Hmm. Let's see if I got this right.

The original brand name was Superfire. But then that other company "Surefire" decided to exploit their excellent reputation and copied their name? Don't know about the truth, but according to everything I have read, it surely sounds logical.

Those lousy copycats. They just copy everything!


----------



## indychris (Apr 18, 2012)

Esko said:


> Hmm. Let's see if I got this right.
> 
> The original brand name was Superfire. But then that other company "Surefire" decided to exploit their excellent reputation and copied their name? Don't know about the truth, but according to everything I have read, it surely sounds logical.
> 
> Those lousy copycats. They just copy everything!

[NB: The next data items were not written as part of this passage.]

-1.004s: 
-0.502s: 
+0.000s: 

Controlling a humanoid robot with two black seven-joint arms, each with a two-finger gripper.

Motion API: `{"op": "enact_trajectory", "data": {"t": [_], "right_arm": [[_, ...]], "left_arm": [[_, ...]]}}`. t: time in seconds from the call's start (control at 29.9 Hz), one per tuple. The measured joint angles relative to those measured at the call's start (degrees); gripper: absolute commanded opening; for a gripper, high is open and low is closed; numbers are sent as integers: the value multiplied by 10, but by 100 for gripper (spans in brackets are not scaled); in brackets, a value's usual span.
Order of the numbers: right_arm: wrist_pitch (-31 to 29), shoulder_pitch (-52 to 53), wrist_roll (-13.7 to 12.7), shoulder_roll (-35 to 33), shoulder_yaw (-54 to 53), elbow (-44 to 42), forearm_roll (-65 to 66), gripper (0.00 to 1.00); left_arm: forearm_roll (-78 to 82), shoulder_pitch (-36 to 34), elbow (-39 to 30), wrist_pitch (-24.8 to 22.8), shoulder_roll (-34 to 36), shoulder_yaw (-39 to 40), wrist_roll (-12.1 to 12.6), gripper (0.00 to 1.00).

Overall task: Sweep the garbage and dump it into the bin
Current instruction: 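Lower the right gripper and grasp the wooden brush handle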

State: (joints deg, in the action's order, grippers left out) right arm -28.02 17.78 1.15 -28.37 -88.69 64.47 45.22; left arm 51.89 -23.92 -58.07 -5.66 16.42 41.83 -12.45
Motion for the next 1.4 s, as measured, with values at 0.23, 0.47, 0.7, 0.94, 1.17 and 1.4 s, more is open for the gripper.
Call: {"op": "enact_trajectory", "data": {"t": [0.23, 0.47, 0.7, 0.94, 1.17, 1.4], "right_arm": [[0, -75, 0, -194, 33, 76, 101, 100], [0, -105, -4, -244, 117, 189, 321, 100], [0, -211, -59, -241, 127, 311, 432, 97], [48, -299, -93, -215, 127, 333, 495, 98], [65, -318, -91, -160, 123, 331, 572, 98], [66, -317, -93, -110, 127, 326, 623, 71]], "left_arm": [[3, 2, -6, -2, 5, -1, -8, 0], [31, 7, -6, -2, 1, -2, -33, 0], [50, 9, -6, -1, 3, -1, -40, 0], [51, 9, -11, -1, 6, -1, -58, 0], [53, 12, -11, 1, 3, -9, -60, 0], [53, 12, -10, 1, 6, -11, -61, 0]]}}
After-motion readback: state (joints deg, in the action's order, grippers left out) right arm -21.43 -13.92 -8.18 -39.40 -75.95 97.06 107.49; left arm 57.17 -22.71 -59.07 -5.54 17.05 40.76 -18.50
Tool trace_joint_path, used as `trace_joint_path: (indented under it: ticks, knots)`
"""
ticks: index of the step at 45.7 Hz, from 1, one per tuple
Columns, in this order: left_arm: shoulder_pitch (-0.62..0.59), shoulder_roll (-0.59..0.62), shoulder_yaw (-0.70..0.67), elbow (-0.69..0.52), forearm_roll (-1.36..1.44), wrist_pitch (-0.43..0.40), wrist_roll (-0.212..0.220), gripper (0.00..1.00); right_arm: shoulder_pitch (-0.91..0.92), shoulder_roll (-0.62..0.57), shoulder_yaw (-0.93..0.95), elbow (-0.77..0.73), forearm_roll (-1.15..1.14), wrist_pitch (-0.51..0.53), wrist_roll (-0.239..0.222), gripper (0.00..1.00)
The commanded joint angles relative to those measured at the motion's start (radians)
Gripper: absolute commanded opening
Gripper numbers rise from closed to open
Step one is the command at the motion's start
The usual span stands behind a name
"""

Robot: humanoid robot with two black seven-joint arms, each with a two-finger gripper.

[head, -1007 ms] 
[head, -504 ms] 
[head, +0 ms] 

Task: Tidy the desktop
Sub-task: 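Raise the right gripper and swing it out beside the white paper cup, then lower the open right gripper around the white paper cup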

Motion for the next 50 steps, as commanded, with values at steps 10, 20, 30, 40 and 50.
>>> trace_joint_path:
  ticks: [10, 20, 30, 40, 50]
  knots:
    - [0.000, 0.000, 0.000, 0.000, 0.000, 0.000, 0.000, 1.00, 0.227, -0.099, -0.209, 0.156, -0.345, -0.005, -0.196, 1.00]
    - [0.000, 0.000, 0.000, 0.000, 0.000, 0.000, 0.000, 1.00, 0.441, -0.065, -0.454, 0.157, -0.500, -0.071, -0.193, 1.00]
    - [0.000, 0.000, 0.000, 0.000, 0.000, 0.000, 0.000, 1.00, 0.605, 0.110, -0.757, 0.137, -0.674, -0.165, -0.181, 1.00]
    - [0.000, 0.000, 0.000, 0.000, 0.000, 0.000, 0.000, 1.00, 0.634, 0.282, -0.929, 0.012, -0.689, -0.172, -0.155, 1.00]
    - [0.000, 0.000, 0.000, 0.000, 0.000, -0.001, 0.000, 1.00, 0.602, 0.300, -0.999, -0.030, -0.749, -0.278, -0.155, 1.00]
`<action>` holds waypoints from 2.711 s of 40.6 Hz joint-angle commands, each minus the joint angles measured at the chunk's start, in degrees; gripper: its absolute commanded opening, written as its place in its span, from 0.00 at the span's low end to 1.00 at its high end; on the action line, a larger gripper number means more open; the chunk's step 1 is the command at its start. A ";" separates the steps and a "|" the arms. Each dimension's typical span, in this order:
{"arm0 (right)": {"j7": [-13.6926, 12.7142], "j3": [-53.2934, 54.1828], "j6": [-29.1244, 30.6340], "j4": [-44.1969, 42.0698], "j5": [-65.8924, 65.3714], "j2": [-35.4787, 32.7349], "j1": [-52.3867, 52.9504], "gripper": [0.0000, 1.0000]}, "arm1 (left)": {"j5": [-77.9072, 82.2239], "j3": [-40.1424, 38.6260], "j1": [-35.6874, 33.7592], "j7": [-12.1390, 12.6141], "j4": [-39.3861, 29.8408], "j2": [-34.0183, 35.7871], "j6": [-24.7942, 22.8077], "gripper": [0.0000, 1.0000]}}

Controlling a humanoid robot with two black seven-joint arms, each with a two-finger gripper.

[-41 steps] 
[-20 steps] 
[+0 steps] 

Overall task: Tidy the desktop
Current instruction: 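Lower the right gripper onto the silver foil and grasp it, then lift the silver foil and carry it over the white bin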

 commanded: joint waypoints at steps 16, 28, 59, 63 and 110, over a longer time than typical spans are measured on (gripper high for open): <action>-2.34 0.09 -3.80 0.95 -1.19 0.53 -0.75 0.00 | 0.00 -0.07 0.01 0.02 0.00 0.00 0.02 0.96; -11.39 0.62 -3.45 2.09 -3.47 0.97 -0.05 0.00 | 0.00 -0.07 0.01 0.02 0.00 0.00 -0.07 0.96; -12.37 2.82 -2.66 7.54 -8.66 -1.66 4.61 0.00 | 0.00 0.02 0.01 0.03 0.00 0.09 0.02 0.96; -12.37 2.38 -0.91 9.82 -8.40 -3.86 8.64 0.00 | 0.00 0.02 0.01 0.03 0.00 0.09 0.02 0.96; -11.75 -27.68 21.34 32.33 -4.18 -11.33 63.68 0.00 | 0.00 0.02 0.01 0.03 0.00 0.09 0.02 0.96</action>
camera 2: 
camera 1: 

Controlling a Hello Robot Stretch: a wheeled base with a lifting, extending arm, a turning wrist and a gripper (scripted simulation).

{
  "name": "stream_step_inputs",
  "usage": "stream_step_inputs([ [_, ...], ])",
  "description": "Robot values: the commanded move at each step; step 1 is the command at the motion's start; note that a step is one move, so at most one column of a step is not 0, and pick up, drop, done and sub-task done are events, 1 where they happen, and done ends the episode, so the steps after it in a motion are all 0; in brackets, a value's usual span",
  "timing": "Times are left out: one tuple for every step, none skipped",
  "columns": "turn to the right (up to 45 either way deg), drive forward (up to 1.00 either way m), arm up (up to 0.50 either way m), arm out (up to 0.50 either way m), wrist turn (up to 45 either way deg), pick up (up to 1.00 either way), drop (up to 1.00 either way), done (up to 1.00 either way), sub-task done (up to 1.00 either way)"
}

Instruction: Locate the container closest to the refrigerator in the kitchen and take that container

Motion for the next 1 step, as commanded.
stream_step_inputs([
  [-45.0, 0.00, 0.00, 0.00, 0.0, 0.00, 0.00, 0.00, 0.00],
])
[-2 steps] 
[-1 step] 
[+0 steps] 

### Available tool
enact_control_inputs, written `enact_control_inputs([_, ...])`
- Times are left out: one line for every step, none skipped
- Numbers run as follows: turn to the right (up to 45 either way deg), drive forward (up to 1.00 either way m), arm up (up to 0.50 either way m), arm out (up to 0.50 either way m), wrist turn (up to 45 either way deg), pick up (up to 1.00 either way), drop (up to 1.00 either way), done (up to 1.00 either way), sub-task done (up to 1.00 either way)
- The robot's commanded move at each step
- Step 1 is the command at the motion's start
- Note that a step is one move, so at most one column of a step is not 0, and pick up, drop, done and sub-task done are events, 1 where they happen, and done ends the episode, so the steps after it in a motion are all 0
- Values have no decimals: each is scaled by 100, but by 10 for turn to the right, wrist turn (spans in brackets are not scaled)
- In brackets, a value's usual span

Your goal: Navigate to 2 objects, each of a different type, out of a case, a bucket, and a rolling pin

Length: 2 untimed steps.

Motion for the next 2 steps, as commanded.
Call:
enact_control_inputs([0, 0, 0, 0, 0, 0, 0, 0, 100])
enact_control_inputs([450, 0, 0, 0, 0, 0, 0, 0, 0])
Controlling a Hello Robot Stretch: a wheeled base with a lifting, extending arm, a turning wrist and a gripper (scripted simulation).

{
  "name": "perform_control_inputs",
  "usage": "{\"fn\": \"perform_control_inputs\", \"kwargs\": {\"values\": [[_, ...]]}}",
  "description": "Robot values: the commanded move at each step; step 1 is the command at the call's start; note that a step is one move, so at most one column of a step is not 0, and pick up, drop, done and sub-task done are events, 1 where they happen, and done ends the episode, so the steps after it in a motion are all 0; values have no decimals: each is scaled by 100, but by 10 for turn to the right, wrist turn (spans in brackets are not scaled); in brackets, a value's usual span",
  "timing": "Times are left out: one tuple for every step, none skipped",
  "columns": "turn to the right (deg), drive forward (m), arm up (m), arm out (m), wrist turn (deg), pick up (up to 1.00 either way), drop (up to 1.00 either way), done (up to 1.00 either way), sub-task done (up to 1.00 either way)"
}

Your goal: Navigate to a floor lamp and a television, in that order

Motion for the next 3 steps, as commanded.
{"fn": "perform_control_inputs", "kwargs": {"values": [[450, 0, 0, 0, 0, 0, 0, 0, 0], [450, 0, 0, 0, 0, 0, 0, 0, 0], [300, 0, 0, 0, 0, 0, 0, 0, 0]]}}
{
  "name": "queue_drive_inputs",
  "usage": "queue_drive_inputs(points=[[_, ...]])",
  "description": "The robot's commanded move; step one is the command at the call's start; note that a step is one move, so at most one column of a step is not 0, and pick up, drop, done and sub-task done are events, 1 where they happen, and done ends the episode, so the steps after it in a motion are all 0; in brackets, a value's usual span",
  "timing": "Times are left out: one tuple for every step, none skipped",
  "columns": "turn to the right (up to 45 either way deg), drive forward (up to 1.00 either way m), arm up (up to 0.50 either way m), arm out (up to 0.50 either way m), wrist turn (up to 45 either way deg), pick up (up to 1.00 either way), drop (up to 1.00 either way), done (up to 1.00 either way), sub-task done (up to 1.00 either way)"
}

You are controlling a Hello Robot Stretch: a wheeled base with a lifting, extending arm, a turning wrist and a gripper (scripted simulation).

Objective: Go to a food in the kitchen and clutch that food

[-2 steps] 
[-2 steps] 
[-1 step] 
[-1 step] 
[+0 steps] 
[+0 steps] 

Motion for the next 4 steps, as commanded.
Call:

I was simply pondering. I don't know much about ExtremeBeam other than the fact that the name David Wilson of Utah shows up under patent applications for both ExtremeBeam and a company known as SuperFire as was revealed in this older CPF thread: http://www.candlepowerforums.com/vb...-flashlights&p=2508810&viewfull=1#post2508810

I notice that there are some 'tactical' style lights still available online under the name SuperFire and was just curious if these might happen to be the earlier version of lights now manufactured under the ExtremeBeam name.

I was simply curious if anyone was aware if the two are related as a David Wilson of Utah seems to be connected to both.


----------



## RedForest UK (Apr 18, 2012)

indychris said:


> ...the name David Wilson of Utah shows up under patent applications for both ExtremeBeam and a company known as SuperFire as was revealed in this older CPF thread: http://www.candlepowerforums.com/vb/showthread.php?189480-American-(USA)-made-flashlights&p=2508810&viewfull=1#post2508810
> 
> I notice that there are some 'tactical' style lights still available online under the name SuperFire and was just curious if these might happen to be the earlier version of lights now manufactured under the ExtremeBeam name.
> 
> I was simply curious if anyone was aware if the two are related as a David Wilson of Utah seems to be connected to both.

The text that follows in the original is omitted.